▸ About this exercise:
For this exercise, restate word for word only the lines from the first line of the data to the line containing "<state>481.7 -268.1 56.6".

Items listed in a dataset:
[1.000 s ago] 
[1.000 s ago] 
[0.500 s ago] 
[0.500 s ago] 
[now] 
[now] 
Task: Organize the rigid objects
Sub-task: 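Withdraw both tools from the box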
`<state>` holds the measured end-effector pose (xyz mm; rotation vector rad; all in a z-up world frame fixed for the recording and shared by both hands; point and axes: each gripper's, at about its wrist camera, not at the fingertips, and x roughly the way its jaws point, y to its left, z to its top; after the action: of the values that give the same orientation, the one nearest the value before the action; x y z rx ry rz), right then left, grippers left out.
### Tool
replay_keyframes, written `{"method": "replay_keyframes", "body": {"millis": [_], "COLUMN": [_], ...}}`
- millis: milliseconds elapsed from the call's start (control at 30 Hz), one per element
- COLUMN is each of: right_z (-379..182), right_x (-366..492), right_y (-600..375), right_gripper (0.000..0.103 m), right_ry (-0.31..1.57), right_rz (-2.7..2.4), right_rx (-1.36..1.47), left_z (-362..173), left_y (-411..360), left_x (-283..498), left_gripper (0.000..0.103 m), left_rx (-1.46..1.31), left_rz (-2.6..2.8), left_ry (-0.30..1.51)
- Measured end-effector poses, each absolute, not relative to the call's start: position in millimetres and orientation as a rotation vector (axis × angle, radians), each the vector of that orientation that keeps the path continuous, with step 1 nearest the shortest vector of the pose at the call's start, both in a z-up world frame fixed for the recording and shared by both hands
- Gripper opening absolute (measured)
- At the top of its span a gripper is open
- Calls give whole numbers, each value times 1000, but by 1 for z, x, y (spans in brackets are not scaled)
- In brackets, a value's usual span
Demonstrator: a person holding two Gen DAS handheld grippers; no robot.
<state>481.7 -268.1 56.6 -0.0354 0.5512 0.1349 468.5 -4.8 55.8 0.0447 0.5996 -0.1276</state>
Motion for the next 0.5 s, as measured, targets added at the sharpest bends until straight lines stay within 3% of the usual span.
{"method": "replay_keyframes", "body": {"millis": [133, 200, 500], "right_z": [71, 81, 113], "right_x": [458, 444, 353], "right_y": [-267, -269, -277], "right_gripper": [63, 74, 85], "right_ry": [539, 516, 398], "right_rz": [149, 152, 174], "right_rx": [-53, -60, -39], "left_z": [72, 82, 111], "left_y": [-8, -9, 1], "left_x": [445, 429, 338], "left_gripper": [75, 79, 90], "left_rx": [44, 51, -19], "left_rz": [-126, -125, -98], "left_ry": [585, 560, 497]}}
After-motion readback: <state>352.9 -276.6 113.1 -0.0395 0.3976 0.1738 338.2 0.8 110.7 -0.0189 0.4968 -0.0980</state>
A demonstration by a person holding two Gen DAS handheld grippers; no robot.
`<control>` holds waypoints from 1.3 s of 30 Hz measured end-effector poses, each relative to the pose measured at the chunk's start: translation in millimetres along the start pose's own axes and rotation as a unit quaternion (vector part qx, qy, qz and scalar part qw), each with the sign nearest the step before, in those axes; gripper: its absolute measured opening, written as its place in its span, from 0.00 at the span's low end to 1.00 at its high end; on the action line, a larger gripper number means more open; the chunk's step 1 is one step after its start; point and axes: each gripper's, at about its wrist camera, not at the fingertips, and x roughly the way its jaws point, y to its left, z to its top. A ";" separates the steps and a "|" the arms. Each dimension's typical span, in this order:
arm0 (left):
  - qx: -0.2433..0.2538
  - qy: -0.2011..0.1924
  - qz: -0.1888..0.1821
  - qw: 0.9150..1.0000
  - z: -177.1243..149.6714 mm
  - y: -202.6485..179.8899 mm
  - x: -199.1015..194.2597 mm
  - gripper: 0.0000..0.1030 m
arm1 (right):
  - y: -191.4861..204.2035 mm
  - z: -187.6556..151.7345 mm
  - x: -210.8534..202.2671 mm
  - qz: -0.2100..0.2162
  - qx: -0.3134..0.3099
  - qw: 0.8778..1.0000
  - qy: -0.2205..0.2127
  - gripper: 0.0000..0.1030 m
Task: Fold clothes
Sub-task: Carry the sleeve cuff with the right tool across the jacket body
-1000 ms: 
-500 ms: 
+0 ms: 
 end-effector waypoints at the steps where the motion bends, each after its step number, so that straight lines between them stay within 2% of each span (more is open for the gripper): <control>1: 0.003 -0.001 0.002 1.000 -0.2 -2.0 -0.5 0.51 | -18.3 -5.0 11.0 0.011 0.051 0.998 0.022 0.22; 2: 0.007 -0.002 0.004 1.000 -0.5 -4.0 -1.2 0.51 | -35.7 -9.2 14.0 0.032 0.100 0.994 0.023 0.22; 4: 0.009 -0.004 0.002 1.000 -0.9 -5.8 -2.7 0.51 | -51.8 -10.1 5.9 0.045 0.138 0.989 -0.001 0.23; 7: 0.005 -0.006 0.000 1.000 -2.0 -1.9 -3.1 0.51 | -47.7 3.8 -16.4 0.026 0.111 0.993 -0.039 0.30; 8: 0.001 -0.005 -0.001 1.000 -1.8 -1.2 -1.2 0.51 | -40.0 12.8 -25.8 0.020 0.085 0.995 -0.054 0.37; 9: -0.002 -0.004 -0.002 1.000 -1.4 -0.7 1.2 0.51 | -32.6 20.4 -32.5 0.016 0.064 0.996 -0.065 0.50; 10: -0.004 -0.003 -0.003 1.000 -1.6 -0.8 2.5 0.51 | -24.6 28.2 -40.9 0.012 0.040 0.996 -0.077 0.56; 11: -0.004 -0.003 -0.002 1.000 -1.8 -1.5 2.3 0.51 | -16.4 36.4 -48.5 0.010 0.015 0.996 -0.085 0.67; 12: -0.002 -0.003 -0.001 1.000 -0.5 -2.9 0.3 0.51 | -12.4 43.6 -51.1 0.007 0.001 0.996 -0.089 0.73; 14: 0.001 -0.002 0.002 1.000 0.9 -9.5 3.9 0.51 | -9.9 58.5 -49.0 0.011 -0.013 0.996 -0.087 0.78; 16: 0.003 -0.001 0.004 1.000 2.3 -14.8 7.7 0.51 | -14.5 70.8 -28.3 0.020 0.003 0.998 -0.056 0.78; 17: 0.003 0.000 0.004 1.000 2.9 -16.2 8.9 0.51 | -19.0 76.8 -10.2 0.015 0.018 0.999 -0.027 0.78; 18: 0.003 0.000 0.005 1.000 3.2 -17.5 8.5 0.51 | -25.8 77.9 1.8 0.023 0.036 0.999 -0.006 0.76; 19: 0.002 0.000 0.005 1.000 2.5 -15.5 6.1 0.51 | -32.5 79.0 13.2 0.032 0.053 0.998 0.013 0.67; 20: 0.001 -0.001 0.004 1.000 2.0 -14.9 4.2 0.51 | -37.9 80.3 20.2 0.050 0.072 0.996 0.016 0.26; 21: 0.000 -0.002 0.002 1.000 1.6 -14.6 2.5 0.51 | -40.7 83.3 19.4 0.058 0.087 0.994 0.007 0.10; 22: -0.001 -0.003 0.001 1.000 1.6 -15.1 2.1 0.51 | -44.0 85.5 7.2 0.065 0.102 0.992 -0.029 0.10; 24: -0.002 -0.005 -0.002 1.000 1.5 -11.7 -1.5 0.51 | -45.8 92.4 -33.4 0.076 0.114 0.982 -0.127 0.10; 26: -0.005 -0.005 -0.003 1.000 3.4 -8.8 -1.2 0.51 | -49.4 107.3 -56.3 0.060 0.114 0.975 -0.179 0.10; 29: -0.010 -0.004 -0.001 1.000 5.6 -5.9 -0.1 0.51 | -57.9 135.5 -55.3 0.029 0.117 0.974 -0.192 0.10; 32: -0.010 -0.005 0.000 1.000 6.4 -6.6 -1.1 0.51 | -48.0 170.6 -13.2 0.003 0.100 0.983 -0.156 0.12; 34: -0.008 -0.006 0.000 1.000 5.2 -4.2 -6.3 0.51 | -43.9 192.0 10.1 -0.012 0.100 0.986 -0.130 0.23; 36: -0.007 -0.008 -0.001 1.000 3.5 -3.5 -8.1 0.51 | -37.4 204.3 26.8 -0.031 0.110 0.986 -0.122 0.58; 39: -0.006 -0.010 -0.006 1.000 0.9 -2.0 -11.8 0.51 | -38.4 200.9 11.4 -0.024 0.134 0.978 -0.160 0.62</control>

▸ Output below:
[1.000 s ago] 
[1.000 s ago] 
[0.500 s ago] 
[0.500 s ago] 
[now] 
[now] 
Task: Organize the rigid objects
Sub-task: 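Withdraw both tools from the box
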`<state>` holds the measured end-effector pose (xyz mm; rotation vector rad; all in a z-up world frame fixed for the recording and shared by both hands; point and axes: each gripper's, at about its wrist camera, not at the fingertips, and x roughly the way its jaws point, y to its left, z to its top; after the action: of the values that give the same orientation, the one nearest the value before the action; x y z rx ry rz), right then left, grippers left out.
### Tool
replay_keyframes, written `{"method": "replay_keyframes", "body": {"millis": [_], "COLUMN": [_], ...}}`
- millis: milliseconds elapsed from the call's start (control at 30 Hz), one per element
- COLUMN is each of: right_z (-379..182), right_x (-366..492), right_y (-600..375), right_gripper (0.000..0.103 m), right_ry (-0.31..1.57), right_rz (-2.7..2.4), right_rx (-1.36..1.47), left_z (-362..173), left_y (-411..360), left_x (-283..498), left_gripper (0.000..0.103 m), left_rx (-1.46..1.31), left_rz (-2.6..2.8), left_ry (-0.30..1.51)
- Measured end-effector poses, each absolute, not relative to the call's start: position in millimetres and orientation as a rotation vector (axis × angle, radians), each the vector of that orientation that keeps the path continuous, with step 1 nearest the shortest vector of the pose at the call's start, both in a z-up world frame fixed for the recording and shared by both hands
- Gripper opening absolute (measured)
- At the top of its span a gripper is open
- Calls give whole numbers, each value times 1000, but by 1 for z, x, y (spans in brackets are not scaled)
- In brackets, a value's usual span
Demonstrator: a person holding two Gen DAS handheld grippers; no robot.
<state>481.7 -268.1 56.6 -0.0354 0.5512 0.1349 468.5 -4.8 55.8 0.0447 0.5996 -0.1276</state>

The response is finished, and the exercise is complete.